• [What needs to be done]:
Nothing outside the stretch is wanted. Repeat exactly the lines of the listing below from the one that contains "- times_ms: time" through the one that contains "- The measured", both ends included.

• [Information provided]:
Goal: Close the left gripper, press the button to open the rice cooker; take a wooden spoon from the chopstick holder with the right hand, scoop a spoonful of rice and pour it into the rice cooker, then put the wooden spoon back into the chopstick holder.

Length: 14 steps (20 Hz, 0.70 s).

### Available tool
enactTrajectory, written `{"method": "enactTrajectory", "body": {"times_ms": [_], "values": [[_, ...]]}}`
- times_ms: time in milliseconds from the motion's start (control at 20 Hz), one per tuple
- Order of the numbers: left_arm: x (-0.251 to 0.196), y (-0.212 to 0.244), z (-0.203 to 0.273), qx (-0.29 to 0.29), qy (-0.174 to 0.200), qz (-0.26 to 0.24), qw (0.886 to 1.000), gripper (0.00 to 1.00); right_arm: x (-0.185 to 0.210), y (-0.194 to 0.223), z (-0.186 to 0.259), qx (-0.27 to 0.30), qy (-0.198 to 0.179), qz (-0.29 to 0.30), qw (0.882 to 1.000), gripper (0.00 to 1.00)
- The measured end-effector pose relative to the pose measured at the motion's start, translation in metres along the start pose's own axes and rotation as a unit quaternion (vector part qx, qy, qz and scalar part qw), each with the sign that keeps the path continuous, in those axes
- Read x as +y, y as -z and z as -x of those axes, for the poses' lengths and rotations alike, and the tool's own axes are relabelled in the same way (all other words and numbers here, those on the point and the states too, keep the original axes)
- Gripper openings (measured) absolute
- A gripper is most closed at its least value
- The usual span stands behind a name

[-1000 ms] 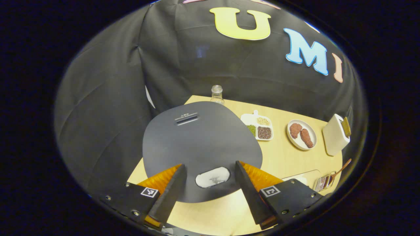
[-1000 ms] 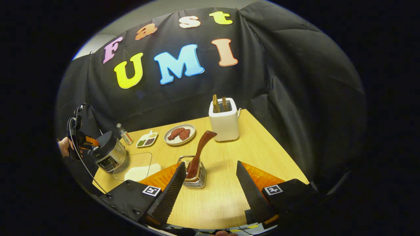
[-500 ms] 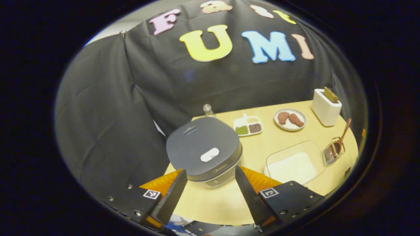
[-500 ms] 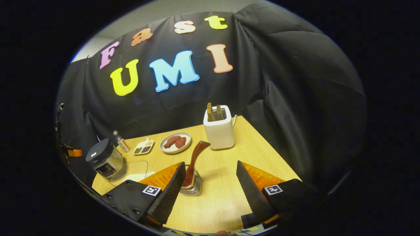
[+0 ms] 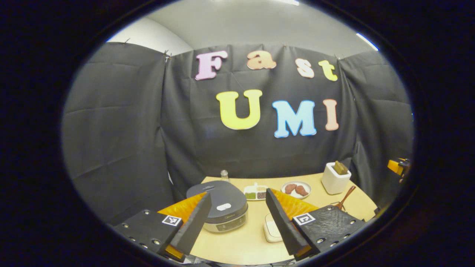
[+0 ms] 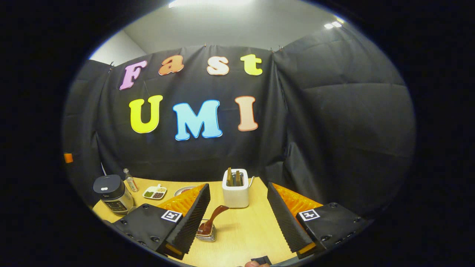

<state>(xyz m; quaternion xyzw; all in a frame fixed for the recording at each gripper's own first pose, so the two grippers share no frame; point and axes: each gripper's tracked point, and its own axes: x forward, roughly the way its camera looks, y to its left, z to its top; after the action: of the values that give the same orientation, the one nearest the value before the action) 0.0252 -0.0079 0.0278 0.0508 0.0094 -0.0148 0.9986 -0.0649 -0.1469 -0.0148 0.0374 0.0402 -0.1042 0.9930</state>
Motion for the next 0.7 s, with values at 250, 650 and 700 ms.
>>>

• [The completed task]:
- times_ms: time in milliseconds from the motion's start (control at 20 Hz), one per tuple
- Order of the numbers: left_arm: x (-0.251 to 0.196), y (-0.212 to 0.244), z (-0.203 to 0.273), qx (-0.29 to 0.29), qy (-0.174 to 0.200), qz (-0.26 to 0.24), qw (0.886 to 1.000), gripper (0.00 to 1.00); right_arm: x (-0.185 to 0.210), y (-0.194 to 0.223), z (-0.186 to 0.259), qx (-0.27 to 0.30), qy (-0.198 to 0.179), qz (-0.29 to 0.30), qw (0.882 to 1.000), gripper (0.00 to 1.00)
- The measured end-effector pose relative to the pose measured at the motion's start, translation in metres along the start pose's own axes and rotation as a unit quaternion (vector part qx, qy, qz and scalar part qw), each with the sign that keeps the path continuous, in those axes

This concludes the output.